Paralelamente a esse desenvolvimento da indústria longe da moradia dos trabalhadores, a sociedade foi crescendo sem que o problema da representação política fosse adequadamente equacionado. Nos 131 anos de República não foi possível sedimentar um sistema representativo que, nos seus vários patamares (federal, estadual e municipal) acompanhasse de perto a defesa dos interesses dos cidadãos. Os vários ciclos autoritários que interromperam a corrente de um republicanismo de inspiração liberal, terminaram deformando o sentido da representação política.

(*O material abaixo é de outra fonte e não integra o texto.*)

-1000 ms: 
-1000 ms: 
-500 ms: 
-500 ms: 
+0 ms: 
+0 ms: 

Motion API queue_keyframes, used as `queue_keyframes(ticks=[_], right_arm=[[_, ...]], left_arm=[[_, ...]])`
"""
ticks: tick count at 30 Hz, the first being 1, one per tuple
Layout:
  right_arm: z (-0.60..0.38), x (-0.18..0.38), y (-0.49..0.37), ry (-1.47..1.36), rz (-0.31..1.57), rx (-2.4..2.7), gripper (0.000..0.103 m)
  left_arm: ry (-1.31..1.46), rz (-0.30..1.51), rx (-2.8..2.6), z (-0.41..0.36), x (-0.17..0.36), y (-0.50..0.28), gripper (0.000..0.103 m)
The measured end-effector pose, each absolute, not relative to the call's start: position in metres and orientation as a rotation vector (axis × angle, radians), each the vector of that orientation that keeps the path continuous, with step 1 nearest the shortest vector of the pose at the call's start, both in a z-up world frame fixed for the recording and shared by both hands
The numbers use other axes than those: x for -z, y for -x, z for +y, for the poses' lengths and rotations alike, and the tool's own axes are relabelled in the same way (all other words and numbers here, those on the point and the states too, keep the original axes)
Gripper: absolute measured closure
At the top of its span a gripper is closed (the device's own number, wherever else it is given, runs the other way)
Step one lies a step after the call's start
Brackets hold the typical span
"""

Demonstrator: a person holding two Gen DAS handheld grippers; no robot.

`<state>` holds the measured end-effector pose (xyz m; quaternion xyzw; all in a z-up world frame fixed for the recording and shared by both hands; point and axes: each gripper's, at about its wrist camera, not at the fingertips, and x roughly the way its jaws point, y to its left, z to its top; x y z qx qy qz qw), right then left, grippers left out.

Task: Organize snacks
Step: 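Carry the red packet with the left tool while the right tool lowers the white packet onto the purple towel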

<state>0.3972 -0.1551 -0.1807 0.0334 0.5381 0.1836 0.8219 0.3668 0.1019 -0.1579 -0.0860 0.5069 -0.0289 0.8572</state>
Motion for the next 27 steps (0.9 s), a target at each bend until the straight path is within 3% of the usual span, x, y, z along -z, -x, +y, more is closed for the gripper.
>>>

Os representantes passaram, como no ciclo getuliano ou no regime militar, a representar “bionicamente”, às vezes, os interesses do centro do poder, não os interesses dos cidadãos votantes. Essa é a grande desgraça do nosso republicanismo às avessas. Tocqueville definia o republicanismo como “o reino tranquilo da maioria”. O republicanismo brasileiro poderia ser definido, pelo contrário, como “o reino intranquilo da minoria”. Vamos convir que o nosso republicanismo está, hoje em dia, mais para o segundo modelo do que para o modelo tocquevilliano.

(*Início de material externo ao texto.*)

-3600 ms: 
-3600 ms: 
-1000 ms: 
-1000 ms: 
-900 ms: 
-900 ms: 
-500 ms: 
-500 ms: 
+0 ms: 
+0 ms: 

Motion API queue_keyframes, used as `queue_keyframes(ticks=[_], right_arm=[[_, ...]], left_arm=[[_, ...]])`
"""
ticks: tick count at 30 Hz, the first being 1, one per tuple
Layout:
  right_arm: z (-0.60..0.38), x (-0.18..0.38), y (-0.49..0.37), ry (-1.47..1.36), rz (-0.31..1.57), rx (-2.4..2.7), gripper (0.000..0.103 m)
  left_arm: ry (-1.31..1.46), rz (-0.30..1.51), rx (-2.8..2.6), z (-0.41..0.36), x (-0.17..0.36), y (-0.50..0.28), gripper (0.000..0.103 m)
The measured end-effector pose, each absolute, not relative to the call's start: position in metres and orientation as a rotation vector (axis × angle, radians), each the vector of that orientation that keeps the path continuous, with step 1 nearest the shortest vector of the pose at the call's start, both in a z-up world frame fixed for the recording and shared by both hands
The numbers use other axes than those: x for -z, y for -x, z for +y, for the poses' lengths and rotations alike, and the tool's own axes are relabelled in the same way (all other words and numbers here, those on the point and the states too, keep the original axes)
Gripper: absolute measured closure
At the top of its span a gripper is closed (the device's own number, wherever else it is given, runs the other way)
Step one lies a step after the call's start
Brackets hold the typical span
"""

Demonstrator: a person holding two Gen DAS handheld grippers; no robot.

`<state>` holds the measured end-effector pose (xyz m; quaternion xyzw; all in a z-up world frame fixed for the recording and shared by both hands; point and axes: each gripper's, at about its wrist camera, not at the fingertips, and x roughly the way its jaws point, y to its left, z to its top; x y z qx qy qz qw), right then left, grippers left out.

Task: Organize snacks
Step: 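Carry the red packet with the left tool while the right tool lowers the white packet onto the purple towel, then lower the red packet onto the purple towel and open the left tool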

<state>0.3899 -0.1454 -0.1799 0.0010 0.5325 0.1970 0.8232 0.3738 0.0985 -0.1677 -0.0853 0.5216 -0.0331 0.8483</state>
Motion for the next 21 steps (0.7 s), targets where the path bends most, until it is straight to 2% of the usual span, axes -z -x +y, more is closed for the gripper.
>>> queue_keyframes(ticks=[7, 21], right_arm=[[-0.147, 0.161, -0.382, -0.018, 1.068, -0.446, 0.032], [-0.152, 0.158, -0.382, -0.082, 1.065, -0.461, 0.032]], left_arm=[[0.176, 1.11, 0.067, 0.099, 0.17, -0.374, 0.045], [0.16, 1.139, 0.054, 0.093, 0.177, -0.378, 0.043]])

Os instrumentos de que o eleitorado pode deitar mão para ver garantidos os seus interesses simplesmente não funcionam. Os Partidos já trazem embalada a propaganda do “o meu candidato já ganhou”, calçada sobre a dinheirama dos Fundos Partidários de mais de 5,7 bi. O voto distrital, nos momentos em que poderia ter sido aprovado (como na Constituinte de 1988), simplesmente foi jogado para baixo do tapete, nessa circunstância e em outras que se têm apresentado após a promulgação da Constituição “cidadã” de 1988, ontologicamente corporativista e garantidora de direitos sindicais, não formatadora de deveres cívicos. O orçamento da União virou moeda de troca no Congresso dominado nas suas entranhas pela defesa dos interesses do “Centrão”, leia-se, da burocracia partidária defensora do Estado Patrimonial, com donos já pré-estabelecidos.

Resta, nos subúrbios das nossas grandes cidades, o deserto da representação dos cidadãos, substituído pelas máquinas eleitorais que elegem representantes desse patrimonialismo doentio, que engorda uma casta afinada com o atraso antidemocrático. Como seria interessante o planejamento urbano de baixo para cima, com Câmaras de Vereadores que representassem realmente os interesses dos seus cidadãos, não as máquinas político-partidárias!

Essa é a crítica tremendamente legítima de um político de corte liberal que quer ver representados os interesses da população, como é o caso de Andrea Matarazzo. Com uma representação municipal que realmente funcionasse, poder-se-ia planejar o incentivo à criação de indústrias médias e pequenas, ali onde moram os cidadãos, não longe deles para fazer vingar as “vias expressas” que deságuam no interminável engarrafamento em que se converteu São Paulo. Com uma Câmara de Vereadores realmente representativa, poder-se-ia formular uma política de industrialização que favorecesse o surgimento de pequenas e médias empresas nos bairros, dando ensejo a fontes de trabalho perto de onde os cidadãos moram e revitalizando com o oxigênio da livre iniciativa o tecido morto pelo voto proporcional e as alianças de legenda.

Ainda podemos piorar, se não dermos atenção, enquanto é tempo, à construção dos canais de representação dos cidadãos nos nossos municípios. Poderemos chegar ao impasse a que chegou a Colômbia, no final do século passado, com um país à beira da balcanização decorrente do domínio dos clãs do crime organizado, da guerrilha suicida e das oligarquias. Nas desordens sanguinolentas que, com atordoante regularidade, vão eclodindo nos nossos presídios pelo Brasil afora, assoma a sombra maligna do crime organizado, irmão-gêmeo do mecanismo de corrupção generalizada que foi crescendo nas sombras ao longo dos últimos 20 anos e que hoje nos assombra com pesadelos mortíferos.

Valeu o alerta dado pelo grande expositor e homem público que é Andrea Matarazzo.